ПОСЛЕДНИЕ ТВОРЧЕСКИЕ УСИЛИЯ
Н. В. ГОГОЛЬ — В. А. ЖУКОВСКОМУ
Полтава, 15 июня 1848 г. [В начале 1848 г. Гоголь осуществил давно задуманное путешествие в Ерусалим. После этого за границу не уезжал. Лето 1848 г. провел в Васильевке, наезжая в Киев (к Данилевскому) и в Полтаву. ]

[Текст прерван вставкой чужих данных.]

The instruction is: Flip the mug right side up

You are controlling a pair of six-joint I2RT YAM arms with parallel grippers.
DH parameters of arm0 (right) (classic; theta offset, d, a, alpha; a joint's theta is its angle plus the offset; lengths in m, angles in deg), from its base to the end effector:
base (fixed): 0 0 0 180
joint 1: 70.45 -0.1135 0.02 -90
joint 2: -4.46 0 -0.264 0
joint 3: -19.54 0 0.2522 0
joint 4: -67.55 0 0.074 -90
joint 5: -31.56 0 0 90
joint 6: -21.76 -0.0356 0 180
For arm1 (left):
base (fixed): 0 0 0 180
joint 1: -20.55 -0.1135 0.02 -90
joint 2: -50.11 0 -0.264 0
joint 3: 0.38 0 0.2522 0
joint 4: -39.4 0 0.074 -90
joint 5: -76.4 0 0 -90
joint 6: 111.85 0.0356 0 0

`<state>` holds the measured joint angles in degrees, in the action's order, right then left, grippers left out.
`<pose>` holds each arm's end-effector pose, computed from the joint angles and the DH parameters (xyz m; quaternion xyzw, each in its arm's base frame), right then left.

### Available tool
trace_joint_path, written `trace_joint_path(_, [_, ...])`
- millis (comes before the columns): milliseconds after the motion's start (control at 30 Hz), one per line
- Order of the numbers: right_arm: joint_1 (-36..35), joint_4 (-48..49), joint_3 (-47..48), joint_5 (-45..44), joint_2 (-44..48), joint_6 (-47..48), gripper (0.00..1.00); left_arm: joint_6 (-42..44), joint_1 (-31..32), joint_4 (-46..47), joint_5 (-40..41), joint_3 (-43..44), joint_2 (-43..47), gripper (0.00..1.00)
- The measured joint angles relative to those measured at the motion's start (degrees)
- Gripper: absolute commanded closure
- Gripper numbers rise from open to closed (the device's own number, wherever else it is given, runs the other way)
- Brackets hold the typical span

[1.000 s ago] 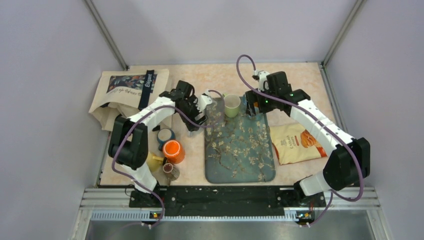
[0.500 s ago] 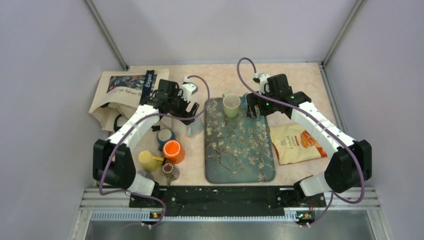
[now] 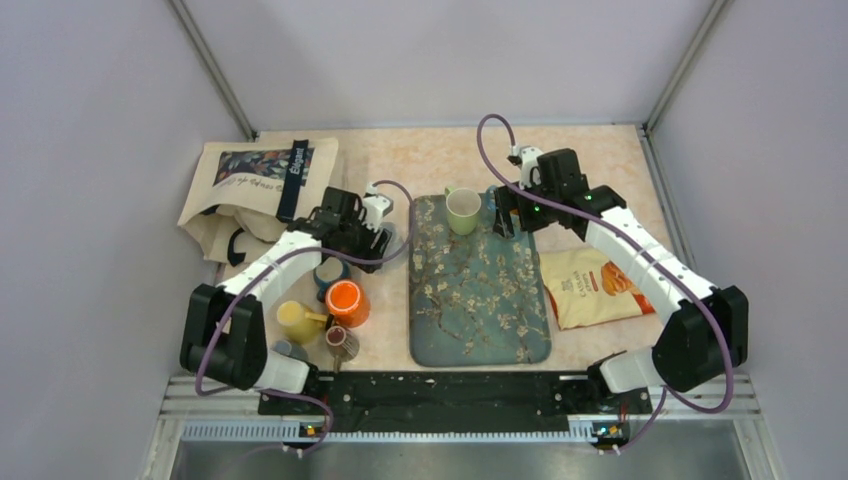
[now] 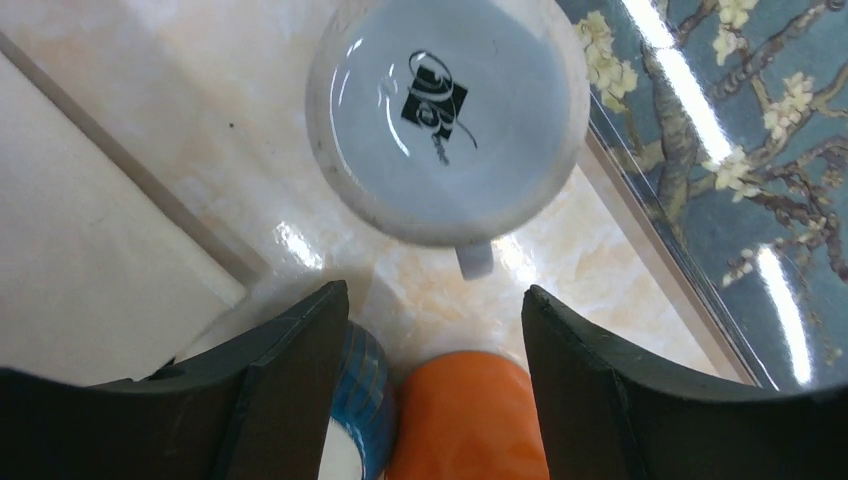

Твое милое письмецо, посланное из Франкфурта в Полтаву, получил. Большое же, напечатанное в «Москвитянине», [«О поэте и современном его значении (письмо к Гоголю)» — в «Москвитянине», 1848 г. Это был ответ на статью Гоголя «О том, что такое слово» и на предыдущее письмо. ] прочел еще в Одессе, на другой день после того, как ступил на русский берег. Оно очень, очень дельно, понравилось многим, а меня освежило. Никогда еще так верно и так прекрасно не было сказано о долге писателя; никогда еще, может быть, не было так нужно сказать это, как в нынешнее время. Я, покуда, слава богу, еще здравствую и живу, хотя время не весьма здоровое и вокруг везде болезни. Еще не принимаюсь сурьёзно ни за что и отдыхаю с дороги, но между тем внутренне молюсь и собираю силы на работу. Как ни возмутительны совершающиеся вокруг нас события, как ни способны они отнять мир и тишину, [Революционные события в Париже, Милане, Вене и Берлине. ] необходимые для дела, но тем не менее нужно быть верну главному поприщу; о прочем позаботится бог. Что мы можем выдумать теперь для нашего земного благосостояния, или обеспечения себя, или обеспечения близких нам, когда все неверно и непрочно, и за завтрашний день нельзя ручаться? Будем же исполнять то, для [чего] нам даны богом силы и способности и в истине чего залогом служат те сладкие минуты, которые мы в жизни ощущали, после которых и лучше молилось, и лучше благодарилось, и лучше чувствовалось добро. Что нам до того, производят ли влиянье слова наши, слушают ли нас! Дело в том, остались ли мы сами верны прекрасному до конца дней наших, умели ли возлюбить его так, чтобы не смутиться ничем, вокруг нас происходящим, и чтобы петь ему безустанно песнь и в ту минуту, когда бы валился мир и все земное разрушалось. Умереть с пеньем на устах — едва ли не таков неотразимый долг для поэта, как для воина умереть с оружьем в руках…
«Письма», IV, стр. 201–202.
ИЗ ВОСПОМИНАНИЙ С. Т. АКСАКОВА
Когда Гоголь приехал из Малороссии в Москву (в сентябре 1848 г.), я был в деревне и только в октябре переселился в город. В тот же вечер пришел к нам Гоголь и мы увиделись с ним после шестилетней разлуки. В непродолжительном времени восстановились между нами прежние, как бы прерванные, нарушенные продолжительною разлукою отношения, но о его книге и втором томе Мертвых Душ не было и помину. Гоголь в эту зиму прочел нам всю Одиссею, переведенную Жуковским. Он слишком восхищался этим переводом. Я и мой сын Константин были не совсем согласны с ним. Разумеется, это было ему неприятно, но он не показывал никакого неудовольствия. Один раз, когда мы высказали ему немалое число самых неопровержимых замечаний на перевод Одиссеи, Гоголь сказал: «Напишите все это и пошлите Жуковскому, он будет вам очень благодарен».